### PROBLEM DETAILS
Leaving out the images, return the data below exactly as it is written.
##### INFORMATION SUPPLIED #####
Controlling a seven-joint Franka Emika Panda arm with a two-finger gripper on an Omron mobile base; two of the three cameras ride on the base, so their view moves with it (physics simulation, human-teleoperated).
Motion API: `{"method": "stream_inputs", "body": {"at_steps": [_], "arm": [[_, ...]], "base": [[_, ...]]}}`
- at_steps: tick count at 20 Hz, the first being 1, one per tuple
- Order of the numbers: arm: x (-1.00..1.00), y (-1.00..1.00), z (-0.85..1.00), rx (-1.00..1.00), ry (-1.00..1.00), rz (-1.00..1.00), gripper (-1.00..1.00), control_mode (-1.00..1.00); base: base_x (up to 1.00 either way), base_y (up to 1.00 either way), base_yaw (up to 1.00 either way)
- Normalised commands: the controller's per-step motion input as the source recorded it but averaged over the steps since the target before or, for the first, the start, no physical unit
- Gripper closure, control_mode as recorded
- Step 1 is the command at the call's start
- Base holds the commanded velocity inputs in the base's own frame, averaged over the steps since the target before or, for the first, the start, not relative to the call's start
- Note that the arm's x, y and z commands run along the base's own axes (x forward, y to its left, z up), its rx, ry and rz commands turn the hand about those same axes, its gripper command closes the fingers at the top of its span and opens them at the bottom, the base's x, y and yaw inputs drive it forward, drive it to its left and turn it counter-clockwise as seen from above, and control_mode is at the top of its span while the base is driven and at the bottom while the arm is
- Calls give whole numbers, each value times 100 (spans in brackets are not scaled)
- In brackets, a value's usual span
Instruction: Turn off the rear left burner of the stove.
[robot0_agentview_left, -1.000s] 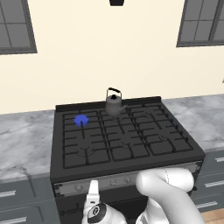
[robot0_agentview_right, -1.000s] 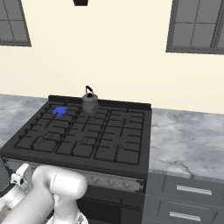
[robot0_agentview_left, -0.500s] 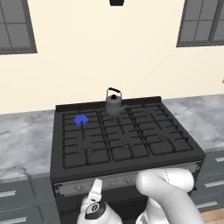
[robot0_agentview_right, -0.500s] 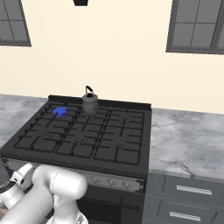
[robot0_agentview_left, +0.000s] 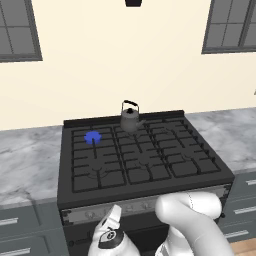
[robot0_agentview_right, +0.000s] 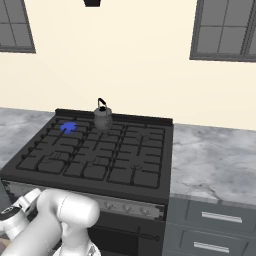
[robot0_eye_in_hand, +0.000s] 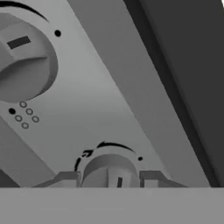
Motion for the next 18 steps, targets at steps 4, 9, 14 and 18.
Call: {"method": "stream_inputs", "body": {"at_steps": [4,9,14,18], "arm": [[0,0,0,35,-19,-14,100,-100],[0,0,6,36,-15,-14,100,-100],[0,0,14,38,-13,-15,100,-100],[0,3,14,41,-11,-17,100,-100]], "base": [[0,0,0],[0,0,0],[0,0,0],[0,0,0]]}}
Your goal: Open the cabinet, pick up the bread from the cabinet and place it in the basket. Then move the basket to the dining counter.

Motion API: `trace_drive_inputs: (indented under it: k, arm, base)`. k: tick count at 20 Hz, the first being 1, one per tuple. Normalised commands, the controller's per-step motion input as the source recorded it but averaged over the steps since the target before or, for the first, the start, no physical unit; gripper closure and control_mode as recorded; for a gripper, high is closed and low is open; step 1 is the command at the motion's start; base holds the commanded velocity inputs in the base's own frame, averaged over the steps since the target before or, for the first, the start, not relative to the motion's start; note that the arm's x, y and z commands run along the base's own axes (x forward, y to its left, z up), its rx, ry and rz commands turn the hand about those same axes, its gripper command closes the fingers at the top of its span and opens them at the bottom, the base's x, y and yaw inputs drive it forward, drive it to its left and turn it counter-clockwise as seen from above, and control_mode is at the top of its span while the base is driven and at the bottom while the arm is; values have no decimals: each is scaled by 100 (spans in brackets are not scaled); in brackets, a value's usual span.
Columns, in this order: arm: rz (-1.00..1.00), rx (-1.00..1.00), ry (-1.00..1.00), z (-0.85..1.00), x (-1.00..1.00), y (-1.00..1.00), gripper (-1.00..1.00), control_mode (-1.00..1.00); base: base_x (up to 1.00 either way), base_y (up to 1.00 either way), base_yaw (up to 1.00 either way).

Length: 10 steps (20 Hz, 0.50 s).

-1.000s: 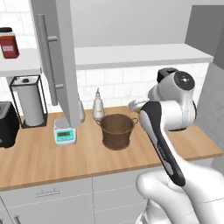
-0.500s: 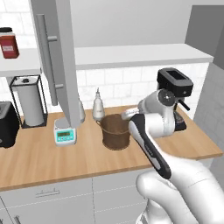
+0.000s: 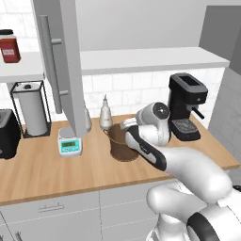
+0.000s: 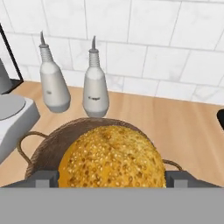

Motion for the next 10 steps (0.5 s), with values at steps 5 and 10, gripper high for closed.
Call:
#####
### SOLUTION BELOW
Controlling a seven-joint Franka Emika Panda arm with a two-finger gripper on an Omron mobile base; two of the three cameras ride on the base, so their view moves with it (physics simulation, human-teleoperated).
Motion API: `{"method": "stream_inputs", "body": {"at_steps": [_], "arm": [[_, ...]], "base": [[_, ...]]}}`
- at_steps: tick count at 20 Hz, the first being 1, one per tuple
- Order of the numbers: arm: x (-1.00..1.00), y (-1.00..1.00), z (-0.85..1.00), rx (-1.00..1.00), ry (-1.00..1.00), rz (-1.00..1.00), gripper (-1.00..1.00), control_mode (-1.00..1.00); base: base_x (up to 1.00 either way), base_y (up to 1.00 either way), base_yaw (up to 1.00 either way)
- Normalised commands: the controller's per-step motion input as the source recorded it but averaged over the steps since the target before or, for the first, the start, no physical unit
- Gripper closure, control_mode as recorded
- Step 1 is the command at the call's start
- Base holds the commanded velocity inputs in the base's own frame, averaged over the steps since the target before or, for the first, the start, not relative to the call's start
- Note that the arm's x, y and z commands run along the base's own axes (x forward, y to its left, z up), its rx, ry and rz commands turn the hand about those same axes, its gripper command closes the fingers at the top of its span and opens them at the bottom, the base's x, y and yaw inputs drive it forward, drive it to its left and turn it counter-clockwise as seen from above, and control_mode is at the top of its span while the base is driven and at the bottom while the arm is
- Calls give whole numbers, each value times 100 (spans in brackets are not scaled)
- In brackets, a value's usual span
Instruction: Turn off the rear left burner of the stove.
[robot0_agentview_left, -1.000s] 
[robot0_agentview_right, -1.000s] 
[robot0_agentview_left, -0.500s] 
[robot0_agentview_right, -0.500s] 
[robot0_agentview_left, +0.000s] 
[robot0_agentview_right, +0.000s] 
[robot0_eye_in_hand, +0.000s] 
Motion for the next 18 steps, targets at steps 4, 9, 14 and 18.
Call: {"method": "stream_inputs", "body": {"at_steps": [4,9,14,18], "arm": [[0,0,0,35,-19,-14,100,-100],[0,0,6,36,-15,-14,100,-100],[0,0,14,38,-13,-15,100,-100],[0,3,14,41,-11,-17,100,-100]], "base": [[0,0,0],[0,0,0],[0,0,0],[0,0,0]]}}
Your goal: Open the cabinet, pick up the bread from the cabinet and place it in the basket. Then move the basket to the dining counter.

Motion API: `trace_drive_inputs: (indented under it: k, arm, base)`. k: tick count at 20 Hz, the first being 1, one per tuple. Normalised commands, the controller's per-step motion input as the source recorded it but averaged over the steps since the target before or, for the first, the start, no physical unit; gripper closure and control_mode as recorded; for a gripper, high is closed and low is open; step 1 is the command at the motion's start; base holds the commanded velocity inputs in the base's own frame, averaged over the steps since the target before or, for the first, the start, not relative to the motion's start; note that the arm's x, y and z commands run along the base's own axes (x forward, y to its left, z up), its rx, ry and rz commands turn the hand about those same axes, its gripper command closes the fingers at the top of its span and opens them at the bottom, the base's x, y and yaw inputs drive it forward, drive it to its left and turn it counter-clockwise as seen from above, and control_mode is at the top of its span while the base is driven and at the bottom while the arm is; values have no decimals: each is scaled by 100 (spans in brackets are not scaled); in brackets, a value's usual span.
Columns, in this order: arm: rz (-1.00..1.00), rx (-1.00..1.00), ry (-1.00..1.00), z (-0.85..1.00), x (-1.00..1.00), y (-1.00..1.00), gripper (-1.00..1.00), control_mode (-1.00..1.00); base: base_x (up to 1.00 either way), base_y (up to 1.00 either way), base_yaw (up to 1.00 either way).

Length: 10 steps (20 Hz, 0.50 s).

-1.000s: 
-0.500s: 
+0.000s: 
+0.000s: 

Motion for the next 10 steps (0.5 s), with values at steps 5 and 10, gripper high for closed.
Call:

No other output is needed; the exercise is complete.